>>>

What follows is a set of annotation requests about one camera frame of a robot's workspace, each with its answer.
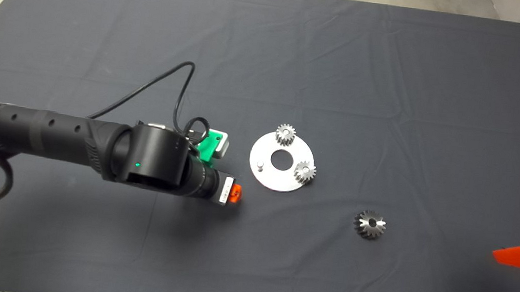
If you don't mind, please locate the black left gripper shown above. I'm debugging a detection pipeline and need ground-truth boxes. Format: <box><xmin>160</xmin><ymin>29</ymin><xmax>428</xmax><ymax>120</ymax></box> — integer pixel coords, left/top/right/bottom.
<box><xmin>201</xmin><ymin>168</ymin><xmax>246</xmax><ymax>209</ymax></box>

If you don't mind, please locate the larger steel gear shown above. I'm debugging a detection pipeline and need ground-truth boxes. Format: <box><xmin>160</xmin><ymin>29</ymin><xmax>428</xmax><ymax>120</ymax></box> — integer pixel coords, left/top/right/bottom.
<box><xmin>352</xmin><ymin>208</ymin><xmax>389</xmax><ymax>242</ymax></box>

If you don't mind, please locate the small steel gear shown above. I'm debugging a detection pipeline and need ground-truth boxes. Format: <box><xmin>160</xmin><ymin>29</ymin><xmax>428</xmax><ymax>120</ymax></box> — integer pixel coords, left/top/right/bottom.
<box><xmin>293</xmin><ymin>160</ymin><xmax>318</xmax><ymax>186</ymax></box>
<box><xmin>274</xmin><ymin>122</ymin><xmax>297</xmax><ymax>148</ymax></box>

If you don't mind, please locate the round metal plate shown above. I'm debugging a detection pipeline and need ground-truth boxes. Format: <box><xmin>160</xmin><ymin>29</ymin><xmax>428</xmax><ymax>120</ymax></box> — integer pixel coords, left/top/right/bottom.
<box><xmin>246</xmin><ymin>128</ymin><xmax>319</xmax><ymax>195</ymax></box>

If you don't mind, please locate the dark grey table cloth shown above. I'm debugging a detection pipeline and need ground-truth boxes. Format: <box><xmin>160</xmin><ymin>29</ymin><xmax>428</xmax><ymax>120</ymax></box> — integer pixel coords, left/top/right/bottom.
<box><xmin>0</xmin><ymin>0</ymin><xmax>520</xmax><ymax>292</ymax></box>

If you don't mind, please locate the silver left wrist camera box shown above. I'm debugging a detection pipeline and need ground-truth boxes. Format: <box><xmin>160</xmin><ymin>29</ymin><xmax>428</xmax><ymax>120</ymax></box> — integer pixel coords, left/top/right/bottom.
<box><xmin>212</xmin><ymin>132</ymin><xmax>232</xmax><ymax>159</ymax></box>

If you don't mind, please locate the green left camera mount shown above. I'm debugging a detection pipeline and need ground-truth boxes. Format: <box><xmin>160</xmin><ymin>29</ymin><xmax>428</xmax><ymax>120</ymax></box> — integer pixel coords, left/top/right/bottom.
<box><xmin>195</xmin><ymin>128</ymin><xmax>224</xmax><ymax>163</ymax></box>

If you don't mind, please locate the thin black left camera cable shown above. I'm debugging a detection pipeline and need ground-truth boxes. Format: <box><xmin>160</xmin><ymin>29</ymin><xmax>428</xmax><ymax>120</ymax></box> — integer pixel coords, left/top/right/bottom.
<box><xmin>86</xmin><ymin>50</ymin><xmax>219</xmax><ymax>144</ymax></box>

<<<

Work item:
Count the lines of the records that include the word "black". Give the number by itself.

Response to the exercise:
2